Work request: For every line in the material below that holds "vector", report the line.

Data in this exercise:
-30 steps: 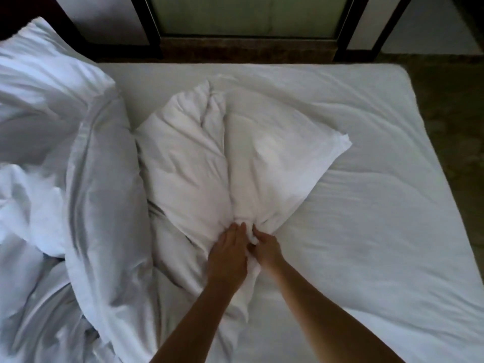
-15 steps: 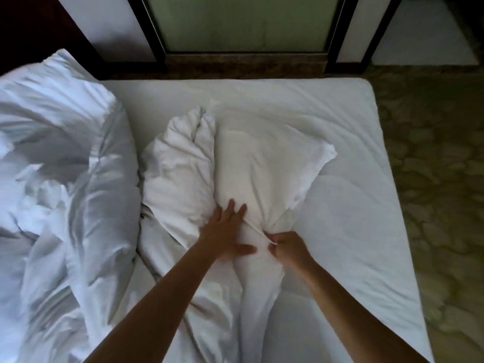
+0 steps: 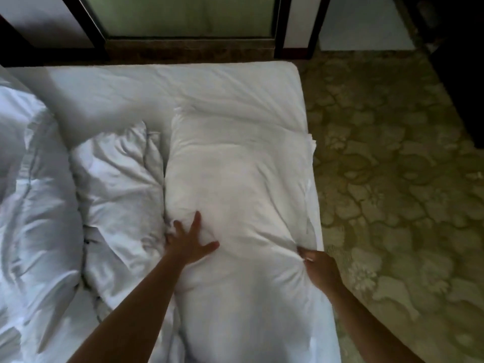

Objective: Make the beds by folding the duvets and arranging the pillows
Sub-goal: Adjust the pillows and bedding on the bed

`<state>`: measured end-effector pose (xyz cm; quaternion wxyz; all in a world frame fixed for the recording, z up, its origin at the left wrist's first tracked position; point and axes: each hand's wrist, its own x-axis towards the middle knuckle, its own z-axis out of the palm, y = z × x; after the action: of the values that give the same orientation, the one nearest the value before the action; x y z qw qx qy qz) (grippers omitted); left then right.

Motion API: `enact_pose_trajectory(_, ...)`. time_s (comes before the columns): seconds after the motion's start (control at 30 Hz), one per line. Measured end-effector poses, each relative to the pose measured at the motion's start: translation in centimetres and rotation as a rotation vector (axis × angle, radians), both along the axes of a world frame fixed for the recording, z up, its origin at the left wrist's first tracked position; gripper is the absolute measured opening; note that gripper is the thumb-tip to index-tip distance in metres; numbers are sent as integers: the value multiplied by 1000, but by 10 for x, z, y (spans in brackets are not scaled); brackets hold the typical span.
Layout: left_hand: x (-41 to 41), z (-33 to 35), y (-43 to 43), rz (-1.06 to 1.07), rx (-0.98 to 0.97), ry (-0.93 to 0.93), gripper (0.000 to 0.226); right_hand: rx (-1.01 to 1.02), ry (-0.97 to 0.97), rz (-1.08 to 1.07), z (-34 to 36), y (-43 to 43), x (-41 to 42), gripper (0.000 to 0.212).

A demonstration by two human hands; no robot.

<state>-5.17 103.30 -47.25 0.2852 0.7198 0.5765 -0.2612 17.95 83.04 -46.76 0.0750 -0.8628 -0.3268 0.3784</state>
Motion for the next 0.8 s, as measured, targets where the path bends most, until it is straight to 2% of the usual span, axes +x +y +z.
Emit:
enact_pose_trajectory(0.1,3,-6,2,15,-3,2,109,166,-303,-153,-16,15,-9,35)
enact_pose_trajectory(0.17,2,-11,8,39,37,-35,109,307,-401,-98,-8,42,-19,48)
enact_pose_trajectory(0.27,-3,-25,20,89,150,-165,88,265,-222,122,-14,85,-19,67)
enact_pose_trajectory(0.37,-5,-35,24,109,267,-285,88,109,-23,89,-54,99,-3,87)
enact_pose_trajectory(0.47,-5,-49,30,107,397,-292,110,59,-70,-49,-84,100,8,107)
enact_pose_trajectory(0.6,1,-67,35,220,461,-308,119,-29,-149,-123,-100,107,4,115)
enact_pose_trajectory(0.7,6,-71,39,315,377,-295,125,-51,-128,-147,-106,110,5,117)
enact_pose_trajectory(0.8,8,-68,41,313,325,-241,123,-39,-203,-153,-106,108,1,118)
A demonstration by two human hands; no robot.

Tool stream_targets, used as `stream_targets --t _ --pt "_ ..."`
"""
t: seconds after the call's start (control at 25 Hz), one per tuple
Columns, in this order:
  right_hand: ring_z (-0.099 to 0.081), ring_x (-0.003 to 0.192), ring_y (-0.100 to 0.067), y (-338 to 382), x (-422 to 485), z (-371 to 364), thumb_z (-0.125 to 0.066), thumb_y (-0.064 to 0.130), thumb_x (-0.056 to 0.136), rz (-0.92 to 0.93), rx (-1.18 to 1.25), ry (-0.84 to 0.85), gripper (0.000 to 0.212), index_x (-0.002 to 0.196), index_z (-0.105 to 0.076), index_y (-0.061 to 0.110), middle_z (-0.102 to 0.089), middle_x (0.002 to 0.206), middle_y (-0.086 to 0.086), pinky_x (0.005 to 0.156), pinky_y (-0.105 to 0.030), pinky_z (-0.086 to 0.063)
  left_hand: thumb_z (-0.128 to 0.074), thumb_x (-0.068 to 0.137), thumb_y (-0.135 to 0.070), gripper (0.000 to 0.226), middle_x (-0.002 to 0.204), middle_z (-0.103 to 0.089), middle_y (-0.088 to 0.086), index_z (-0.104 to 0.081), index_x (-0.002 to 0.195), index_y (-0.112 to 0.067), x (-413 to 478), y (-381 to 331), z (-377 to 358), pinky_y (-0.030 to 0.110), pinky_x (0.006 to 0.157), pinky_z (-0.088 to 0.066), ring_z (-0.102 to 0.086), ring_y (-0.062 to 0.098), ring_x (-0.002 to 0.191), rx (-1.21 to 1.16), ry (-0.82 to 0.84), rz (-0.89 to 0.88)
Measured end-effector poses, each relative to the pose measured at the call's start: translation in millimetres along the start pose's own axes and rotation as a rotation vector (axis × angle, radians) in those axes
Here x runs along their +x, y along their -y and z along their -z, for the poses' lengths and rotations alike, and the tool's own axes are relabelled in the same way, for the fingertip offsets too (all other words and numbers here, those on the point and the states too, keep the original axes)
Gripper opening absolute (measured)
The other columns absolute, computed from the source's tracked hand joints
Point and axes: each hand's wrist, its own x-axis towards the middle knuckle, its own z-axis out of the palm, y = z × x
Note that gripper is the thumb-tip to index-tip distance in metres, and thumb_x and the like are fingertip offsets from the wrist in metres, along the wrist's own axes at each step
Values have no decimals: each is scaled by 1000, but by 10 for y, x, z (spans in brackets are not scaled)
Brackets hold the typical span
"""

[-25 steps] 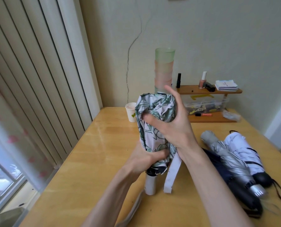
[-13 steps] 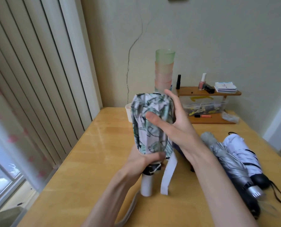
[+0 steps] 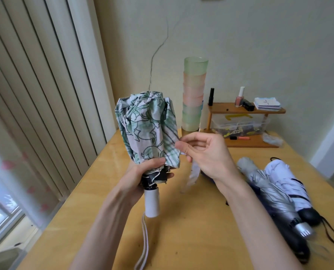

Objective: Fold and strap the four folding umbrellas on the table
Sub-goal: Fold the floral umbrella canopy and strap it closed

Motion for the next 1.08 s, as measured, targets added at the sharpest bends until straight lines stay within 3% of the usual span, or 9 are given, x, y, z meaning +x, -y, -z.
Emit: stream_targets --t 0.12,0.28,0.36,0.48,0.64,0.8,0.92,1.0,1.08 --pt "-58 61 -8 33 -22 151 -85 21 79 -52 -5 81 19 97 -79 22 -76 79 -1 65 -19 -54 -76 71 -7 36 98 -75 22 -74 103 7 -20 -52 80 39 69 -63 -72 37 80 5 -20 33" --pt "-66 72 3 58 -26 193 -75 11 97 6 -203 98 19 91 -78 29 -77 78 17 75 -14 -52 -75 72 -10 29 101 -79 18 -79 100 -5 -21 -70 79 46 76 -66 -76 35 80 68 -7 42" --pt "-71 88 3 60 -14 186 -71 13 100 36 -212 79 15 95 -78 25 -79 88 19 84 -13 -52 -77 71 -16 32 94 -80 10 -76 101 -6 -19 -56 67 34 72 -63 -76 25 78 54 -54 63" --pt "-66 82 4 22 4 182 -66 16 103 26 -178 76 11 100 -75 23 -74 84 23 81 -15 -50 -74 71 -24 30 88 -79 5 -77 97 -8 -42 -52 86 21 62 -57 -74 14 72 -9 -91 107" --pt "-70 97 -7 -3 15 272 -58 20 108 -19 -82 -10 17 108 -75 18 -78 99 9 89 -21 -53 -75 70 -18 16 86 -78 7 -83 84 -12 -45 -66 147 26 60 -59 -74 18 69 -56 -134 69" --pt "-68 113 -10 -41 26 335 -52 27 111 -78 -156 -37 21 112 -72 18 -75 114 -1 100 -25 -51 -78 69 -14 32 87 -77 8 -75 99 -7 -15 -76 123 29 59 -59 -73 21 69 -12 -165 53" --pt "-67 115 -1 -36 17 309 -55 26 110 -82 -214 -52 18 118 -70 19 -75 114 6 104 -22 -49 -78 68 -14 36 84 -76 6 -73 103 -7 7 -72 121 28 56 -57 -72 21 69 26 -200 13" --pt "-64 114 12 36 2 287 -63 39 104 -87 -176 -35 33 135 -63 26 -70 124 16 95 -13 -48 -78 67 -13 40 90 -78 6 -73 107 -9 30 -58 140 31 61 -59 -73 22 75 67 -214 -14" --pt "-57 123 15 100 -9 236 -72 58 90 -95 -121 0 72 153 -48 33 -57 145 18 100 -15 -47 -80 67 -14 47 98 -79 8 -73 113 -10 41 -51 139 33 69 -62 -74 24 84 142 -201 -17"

Result of this exercise:
Motion API: `enact_pose_trajectory(_, ...)`. time_s (comes before the columns): seconds after the motion's start (control at 30 Hz), one per line. Measured end-effector poses, each relative to the pose measured at the motion's start: translation in centimetres and rotation as a rotation vector (axis × angle, radians), both along the axes of a world frame fixed for the recording, z up, its origin at the left wrist's first tracked position; gripper is the absolute measured opening; note that gripper is the thumb-tip to index-tip distance in metres; numbers are sent as integers: the value multiplied by 1000, but by 10 for x, z, y (spans in brackets are not scaled); brackets hold the typical span.
Measured end-effector poses, each relative to the pose measured at the call's start: translation in millimetres along the start pose's own axes and rotation as a rotation vector (axis × angle, radians) in those axes

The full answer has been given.